Over the weekend I stumbled upon Woody Allen: A Documentary on Netflix and was surprised how little I knew about writer/director Woody Allen. That led me to flip through a couple of books Woody Allen has written and read various articles about him and interviews with him. I’ve condensed the making of Woody Allen down to 10 simple steps:
1) Start with a Jewish kid born in Brooklyn named Allen Stewart Konigsberg in 1935, and raise him in a strict home where Charlie Chaplin and Bob Hope movies offer a humorous relief.
2) Add coming face to face with the deep existential questions as a child; ”I didn’t like my own mortality. What do you mean, this [life] ends? This doesn’t go on like this? Deal Me out I don’t want to play in this game.” (As Allen got older he added Dostoyevsky’s novel Crime and Punishment and Bergman’s movie The Seventh Seal into his mental & philosophical blender.)
3) At 17 begin sending jokes to the newspaper using the pen name Woody Allen; “A Hypocrite is a guy who writes a book on atheism, and prays that it will sell.”
4) Turn that unpaid newspaper gig into a paid gig writing 50 jokes a day for radio.
5) Turn the radio gig into a well paid TV gigs that end up paying you well working on The Sid Caesar Show and learning from the best of that era; Larry Gilbert, Mel Brooks, Mel Tolkin, Danny Simon (whose brother Neil Simon credits him with teaching him to write), and Sid Caesar.
6) Take the style of black rim glasses from comedian Mike Merrick and wear them your entire life making them your trademark.
7) At 26, though shy, begin a stand up comedy career in New York City in 1961 just as Greenwich Village just started to take off creatively and become a household name on TV. (He once boxed a kangaroo on TV. A feat you’re—understandbly for a couple of reasons—never likely to see repeated on national TV in the United States. Other than the PBS documentary produced and directed by Robert B. Weide that I mentioned at the start of this post.)
8) Start writing movies (What’s New Pussycat) which gets you a WGA nomination, but quickly move into writing and directing (Take the Money and Run) because you want more control.
9) At 42 win your first two Oscars for writing and directing Annie Hall (co-written with Marshall Brickman) in 1977, which is eventually named on #35 on AFI’s “100 Best Movies” and the #4 AFI “100 Best Comedies.”
10) Don’t ride off into the sunset after reaching the top of the mountain with Annie Hall. Continue making films—some good, some not so good— and win your fourth Oscar in 2012 for writing Midnight in Paris.

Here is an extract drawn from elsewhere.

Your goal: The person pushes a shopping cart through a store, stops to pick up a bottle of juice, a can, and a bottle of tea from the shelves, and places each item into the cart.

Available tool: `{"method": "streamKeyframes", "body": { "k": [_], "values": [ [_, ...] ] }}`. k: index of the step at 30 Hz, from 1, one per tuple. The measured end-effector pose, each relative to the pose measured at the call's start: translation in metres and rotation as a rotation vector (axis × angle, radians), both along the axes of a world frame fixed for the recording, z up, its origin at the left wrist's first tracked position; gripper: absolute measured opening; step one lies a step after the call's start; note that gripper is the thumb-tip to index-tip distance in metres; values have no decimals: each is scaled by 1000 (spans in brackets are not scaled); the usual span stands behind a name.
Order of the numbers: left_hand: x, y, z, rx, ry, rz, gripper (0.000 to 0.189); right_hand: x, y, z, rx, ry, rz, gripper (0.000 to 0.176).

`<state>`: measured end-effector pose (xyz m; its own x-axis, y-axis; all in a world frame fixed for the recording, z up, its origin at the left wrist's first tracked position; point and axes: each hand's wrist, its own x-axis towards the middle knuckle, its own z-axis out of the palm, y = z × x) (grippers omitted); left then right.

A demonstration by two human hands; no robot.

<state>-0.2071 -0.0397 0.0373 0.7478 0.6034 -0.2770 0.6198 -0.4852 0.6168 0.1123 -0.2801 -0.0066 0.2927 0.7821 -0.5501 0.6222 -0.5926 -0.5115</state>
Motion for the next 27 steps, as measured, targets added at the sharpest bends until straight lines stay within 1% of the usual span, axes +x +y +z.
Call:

Of course, that’s just the quick ten step overview of his creative journey. There were other people that helped Allen along the way. He was influenced by Mort Sahl, and he was encouraged by his managers Jack Rollins and Charlie Joffe. He learned from cinematographer Gordon Willis and editor Ralph Rosenblum, and no doubt other comedians, actors and production people.
And while no one could follow that exact path Allen has taken, he has in turn inspired and influenced a whole new generation of creative people including Larry David, Chris Rock, Edward Burns, and Nora Ephron. You could say his voice (and neuroses) paved the way for their voices.
“I never cared about commercial success, and as a result I rarely achieved it.”
Yet, over his unusally long career, Allen has been able to write and and control the kind of films he’s wanted to make. And his films (including Crimes and Misdemeanors, Manhatten, Zelig, and Radio Days) have grossed over $500 million., and he’s personally collected 17 Oscar-nominations along the way.
What about Woody Allen’s failures? I think of that ending line in Billy Wilder’s classic Some Like it Hot— “Nobody’s perfect.” (A film by the way, Allen doesn’t care for.)